Cancer incidence in Barrett's esophagus: does it really matter, and who's counting anyway?

Article Outline

• How should we interpret summaries of the data?
• Why were the results heterogeneous?
• Do the incidence rates have any meaning?
• Disclosure
• References
• Copyright

Abbreviations: BE, Barrett's esophagus, VA, Veterans Affairs

The purported importance of Barrett's esophagus (BE) is its associated risk of esophageal adenocarcinoma. Thus, the natural question is this: what is the magnitude of the risk? A corollary to this is the question of the magnitude of cancer risk in patients with dysplastic BE. Although these are seemingly simple questions, the data available make the answers frustratingly complex for clinicians.

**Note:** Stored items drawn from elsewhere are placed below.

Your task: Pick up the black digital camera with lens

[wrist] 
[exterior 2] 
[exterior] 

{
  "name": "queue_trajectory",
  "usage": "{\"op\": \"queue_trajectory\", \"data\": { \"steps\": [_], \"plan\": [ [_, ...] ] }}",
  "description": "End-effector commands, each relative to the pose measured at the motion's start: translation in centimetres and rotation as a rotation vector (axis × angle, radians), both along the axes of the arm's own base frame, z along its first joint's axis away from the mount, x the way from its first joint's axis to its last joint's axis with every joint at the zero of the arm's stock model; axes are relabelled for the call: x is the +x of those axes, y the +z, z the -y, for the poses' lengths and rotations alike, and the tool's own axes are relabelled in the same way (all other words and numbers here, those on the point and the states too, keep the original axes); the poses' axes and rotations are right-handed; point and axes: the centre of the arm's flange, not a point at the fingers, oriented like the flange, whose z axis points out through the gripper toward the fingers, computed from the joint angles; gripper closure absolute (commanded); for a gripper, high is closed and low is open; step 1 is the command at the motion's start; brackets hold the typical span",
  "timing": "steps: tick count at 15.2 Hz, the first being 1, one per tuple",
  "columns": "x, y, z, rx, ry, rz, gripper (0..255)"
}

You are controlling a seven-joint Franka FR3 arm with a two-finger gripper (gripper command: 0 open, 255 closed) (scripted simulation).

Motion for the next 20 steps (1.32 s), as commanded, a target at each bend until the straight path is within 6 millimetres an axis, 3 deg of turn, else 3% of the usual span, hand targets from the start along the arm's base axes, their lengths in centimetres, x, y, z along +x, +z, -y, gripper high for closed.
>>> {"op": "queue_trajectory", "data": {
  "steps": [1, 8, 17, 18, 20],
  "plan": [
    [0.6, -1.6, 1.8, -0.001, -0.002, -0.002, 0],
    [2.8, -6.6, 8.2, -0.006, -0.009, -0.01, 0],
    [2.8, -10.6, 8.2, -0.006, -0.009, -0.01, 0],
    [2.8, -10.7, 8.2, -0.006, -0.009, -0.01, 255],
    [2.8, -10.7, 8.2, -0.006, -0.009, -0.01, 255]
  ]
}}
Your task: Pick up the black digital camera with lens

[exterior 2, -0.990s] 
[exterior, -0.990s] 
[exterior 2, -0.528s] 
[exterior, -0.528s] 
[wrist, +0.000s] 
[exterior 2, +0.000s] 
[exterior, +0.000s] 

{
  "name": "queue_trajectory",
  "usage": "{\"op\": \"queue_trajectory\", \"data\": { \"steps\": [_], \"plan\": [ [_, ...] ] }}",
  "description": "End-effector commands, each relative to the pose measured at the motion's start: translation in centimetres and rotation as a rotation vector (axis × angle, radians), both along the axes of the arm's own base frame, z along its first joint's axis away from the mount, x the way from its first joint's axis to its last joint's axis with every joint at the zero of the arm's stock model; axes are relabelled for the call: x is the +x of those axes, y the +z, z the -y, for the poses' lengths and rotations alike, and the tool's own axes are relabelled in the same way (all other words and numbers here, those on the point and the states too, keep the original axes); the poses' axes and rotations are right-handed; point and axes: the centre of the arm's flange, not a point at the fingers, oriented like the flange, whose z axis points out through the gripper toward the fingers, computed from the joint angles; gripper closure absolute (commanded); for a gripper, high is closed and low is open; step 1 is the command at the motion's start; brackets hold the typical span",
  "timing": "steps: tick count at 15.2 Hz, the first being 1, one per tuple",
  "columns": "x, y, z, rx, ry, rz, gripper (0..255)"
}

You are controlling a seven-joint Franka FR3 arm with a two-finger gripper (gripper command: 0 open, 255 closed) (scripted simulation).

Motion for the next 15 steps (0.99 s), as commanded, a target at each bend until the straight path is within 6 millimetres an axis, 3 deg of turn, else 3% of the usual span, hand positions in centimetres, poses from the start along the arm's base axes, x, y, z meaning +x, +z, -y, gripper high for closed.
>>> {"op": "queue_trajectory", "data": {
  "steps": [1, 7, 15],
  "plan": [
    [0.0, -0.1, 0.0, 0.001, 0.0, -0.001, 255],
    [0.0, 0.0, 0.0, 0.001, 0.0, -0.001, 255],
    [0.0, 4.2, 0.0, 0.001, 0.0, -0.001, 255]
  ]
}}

The cancer incidence in BE (and in dysplastic BE) has assumed considerable importance. If the incidence is extremely low, neither physicians nor patients would care about the disorder. However, the ambiguity of the cancer risk, combined with the specter of a highly lethal malignancy, cause clinicians and patients substantial uncertainty and anxiety. This confusion is reflected in published cost-effectiveness analyses. These analyses, which labor to pull together the data regarding risks and benefits of endoscopic screening or surveillance, suggest that surveillance may be a reasonable and cost-effective choice if the cancer incidence is high (eg, one cancer for every 100-200 patients per year), but would be costly if the incidence is low (eg, one cancer for every 400 patients per year).¹ Other authors suggest that after someone is screened just once, subsequent surveillance is costly (relative to the lives saved) if the cancer incidence is less than one cancer for every 54 patients per year.²

In this issue of Gastrointestinal Endoscopy, Rastogi et al³ have pulled together the existing literature to evaluate part of the puzzle: what is the cancer incidence in the group with the highest risk—those with high-grade dysplasia? For this study they performed a systematic review of numerous data sources, established criteria for study inclusion, and integrated the results from the different studies. The authors appropriately acknowledge several key limitations in the existing data. Foremost among these is the relatively small number of patients that met the entry criteria: 236 patients with high-grade dysplasia with a total of 1241 patient years of follow-up (an average of 5.26 years of follow-up per patient). The small number of patients is partially reflective of the study's inclusion criteria, which required at least one follow-up endoscopic examination within 6 months to exclude malignancies missed on the first examination.

Back to Article Outline

How should we interpret summaries of the data? 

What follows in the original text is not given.